• INSTRUCTIONS FOR THE TASK
In the listing below, find each line containing "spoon" and report it.
——
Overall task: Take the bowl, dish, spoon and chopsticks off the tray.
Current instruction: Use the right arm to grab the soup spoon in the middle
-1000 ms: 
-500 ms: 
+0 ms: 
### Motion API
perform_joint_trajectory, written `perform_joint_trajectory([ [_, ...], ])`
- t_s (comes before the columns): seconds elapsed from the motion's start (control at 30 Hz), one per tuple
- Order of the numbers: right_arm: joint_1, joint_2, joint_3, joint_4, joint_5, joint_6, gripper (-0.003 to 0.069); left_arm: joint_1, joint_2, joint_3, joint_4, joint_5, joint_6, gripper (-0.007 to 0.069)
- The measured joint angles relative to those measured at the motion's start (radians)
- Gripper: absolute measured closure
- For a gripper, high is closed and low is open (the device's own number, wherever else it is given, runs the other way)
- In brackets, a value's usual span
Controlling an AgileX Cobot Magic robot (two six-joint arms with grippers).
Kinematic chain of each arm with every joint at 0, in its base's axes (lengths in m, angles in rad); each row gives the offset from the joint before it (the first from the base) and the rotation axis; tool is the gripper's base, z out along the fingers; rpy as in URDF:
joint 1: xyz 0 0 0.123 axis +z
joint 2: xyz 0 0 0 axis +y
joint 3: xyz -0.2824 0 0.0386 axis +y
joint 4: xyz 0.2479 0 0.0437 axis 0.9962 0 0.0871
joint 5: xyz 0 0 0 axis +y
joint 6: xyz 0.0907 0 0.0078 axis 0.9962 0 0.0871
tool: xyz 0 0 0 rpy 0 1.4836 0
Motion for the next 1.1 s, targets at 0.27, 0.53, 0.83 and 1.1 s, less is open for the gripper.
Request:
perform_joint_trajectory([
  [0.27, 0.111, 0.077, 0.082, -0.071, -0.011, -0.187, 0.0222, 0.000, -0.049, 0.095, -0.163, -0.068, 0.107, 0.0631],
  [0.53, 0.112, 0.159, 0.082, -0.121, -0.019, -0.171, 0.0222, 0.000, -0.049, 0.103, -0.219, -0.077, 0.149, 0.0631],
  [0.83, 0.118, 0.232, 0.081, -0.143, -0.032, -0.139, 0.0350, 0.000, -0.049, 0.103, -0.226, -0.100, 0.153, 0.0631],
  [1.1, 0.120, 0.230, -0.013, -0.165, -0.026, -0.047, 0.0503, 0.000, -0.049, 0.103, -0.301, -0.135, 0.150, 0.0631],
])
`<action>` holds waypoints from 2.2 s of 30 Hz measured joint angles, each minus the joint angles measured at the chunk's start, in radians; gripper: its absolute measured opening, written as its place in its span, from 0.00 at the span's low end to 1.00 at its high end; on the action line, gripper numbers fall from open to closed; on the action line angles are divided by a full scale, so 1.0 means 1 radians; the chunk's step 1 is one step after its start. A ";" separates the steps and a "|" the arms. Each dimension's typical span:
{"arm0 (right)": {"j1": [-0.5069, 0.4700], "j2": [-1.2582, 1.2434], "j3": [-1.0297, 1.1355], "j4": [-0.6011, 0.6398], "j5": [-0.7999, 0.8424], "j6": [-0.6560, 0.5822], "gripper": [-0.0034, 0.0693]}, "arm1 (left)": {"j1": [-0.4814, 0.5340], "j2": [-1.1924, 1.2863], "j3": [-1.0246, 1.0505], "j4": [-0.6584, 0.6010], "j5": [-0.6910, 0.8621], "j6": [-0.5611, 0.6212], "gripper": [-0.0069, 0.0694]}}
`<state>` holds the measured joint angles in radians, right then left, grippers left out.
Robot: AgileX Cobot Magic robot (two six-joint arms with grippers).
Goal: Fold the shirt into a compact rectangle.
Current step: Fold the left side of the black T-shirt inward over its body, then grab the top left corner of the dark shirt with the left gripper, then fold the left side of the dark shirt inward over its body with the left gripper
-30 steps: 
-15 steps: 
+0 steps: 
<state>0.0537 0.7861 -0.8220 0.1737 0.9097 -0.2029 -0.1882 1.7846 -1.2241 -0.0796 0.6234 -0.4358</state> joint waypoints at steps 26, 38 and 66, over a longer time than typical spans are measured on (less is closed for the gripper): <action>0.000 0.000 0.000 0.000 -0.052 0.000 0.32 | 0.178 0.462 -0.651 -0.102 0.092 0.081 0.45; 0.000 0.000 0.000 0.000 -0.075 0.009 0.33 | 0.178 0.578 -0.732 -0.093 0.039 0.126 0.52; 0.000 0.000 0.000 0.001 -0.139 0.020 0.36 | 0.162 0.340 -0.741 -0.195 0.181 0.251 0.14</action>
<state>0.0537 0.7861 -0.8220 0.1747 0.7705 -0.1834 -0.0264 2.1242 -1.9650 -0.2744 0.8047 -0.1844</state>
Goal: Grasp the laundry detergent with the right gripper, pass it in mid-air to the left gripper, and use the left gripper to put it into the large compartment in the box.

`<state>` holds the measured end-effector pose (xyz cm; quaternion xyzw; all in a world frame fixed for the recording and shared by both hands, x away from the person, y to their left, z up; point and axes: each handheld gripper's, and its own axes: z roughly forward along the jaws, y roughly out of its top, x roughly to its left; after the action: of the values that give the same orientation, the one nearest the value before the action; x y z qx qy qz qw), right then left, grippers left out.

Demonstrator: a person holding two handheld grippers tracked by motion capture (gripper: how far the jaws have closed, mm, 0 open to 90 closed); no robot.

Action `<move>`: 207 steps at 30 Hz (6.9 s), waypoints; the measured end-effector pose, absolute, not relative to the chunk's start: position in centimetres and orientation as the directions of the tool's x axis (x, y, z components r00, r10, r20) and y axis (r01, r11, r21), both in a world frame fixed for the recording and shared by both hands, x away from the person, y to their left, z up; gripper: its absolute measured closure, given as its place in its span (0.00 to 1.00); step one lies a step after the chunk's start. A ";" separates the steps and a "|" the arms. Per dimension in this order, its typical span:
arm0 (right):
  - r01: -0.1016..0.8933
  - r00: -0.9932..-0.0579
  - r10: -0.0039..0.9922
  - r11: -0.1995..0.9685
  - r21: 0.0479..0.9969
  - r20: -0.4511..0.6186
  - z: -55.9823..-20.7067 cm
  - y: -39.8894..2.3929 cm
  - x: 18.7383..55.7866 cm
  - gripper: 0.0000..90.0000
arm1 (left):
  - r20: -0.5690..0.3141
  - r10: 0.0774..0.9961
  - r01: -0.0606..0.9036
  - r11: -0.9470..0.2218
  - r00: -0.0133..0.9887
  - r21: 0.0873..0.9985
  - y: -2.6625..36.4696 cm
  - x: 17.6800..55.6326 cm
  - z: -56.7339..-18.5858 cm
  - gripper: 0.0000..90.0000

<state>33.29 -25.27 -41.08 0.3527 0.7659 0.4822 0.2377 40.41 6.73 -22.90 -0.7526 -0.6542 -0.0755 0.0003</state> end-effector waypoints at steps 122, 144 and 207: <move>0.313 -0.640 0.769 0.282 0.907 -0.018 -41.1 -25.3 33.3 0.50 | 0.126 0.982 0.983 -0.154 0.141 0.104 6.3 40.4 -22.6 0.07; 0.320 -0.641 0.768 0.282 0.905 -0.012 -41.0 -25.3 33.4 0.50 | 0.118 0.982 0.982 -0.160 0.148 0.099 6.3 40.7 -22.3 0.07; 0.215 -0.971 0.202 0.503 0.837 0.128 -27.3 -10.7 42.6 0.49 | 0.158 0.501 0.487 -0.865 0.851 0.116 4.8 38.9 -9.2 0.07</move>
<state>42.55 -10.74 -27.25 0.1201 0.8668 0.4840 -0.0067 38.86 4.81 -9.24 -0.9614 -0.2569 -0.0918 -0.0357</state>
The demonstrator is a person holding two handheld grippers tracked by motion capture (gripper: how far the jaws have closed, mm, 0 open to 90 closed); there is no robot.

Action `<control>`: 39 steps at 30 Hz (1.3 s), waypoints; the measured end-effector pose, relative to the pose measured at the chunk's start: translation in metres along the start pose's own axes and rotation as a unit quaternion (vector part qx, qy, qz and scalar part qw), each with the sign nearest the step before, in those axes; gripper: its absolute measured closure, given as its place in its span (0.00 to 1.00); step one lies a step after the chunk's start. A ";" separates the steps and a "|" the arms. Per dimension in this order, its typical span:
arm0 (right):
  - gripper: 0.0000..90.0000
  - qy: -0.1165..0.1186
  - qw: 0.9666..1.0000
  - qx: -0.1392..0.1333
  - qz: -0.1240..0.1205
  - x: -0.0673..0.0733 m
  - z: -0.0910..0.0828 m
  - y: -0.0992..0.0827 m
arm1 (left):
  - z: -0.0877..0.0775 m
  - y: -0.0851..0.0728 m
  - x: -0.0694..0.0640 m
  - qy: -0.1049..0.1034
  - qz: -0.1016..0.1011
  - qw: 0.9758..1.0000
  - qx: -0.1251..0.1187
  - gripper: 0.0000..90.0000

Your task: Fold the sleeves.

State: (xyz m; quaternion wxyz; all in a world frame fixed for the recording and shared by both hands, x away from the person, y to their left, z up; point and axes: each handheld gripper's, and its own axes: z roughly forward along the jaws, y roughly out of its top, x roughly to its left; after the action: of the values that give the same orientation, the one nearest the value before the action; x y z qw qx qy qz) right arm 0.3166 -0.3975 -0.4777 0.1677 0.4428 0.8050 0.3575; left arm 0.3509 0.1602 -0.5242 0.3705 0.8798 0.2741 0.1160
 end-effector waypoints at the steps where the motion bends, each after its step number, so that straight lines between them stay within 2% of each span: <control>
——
• ANSWER FOR THE TASK
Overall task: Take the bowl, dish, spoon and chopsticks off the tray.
Current instruction: Use the right arm to grab the soup spoon in the middle

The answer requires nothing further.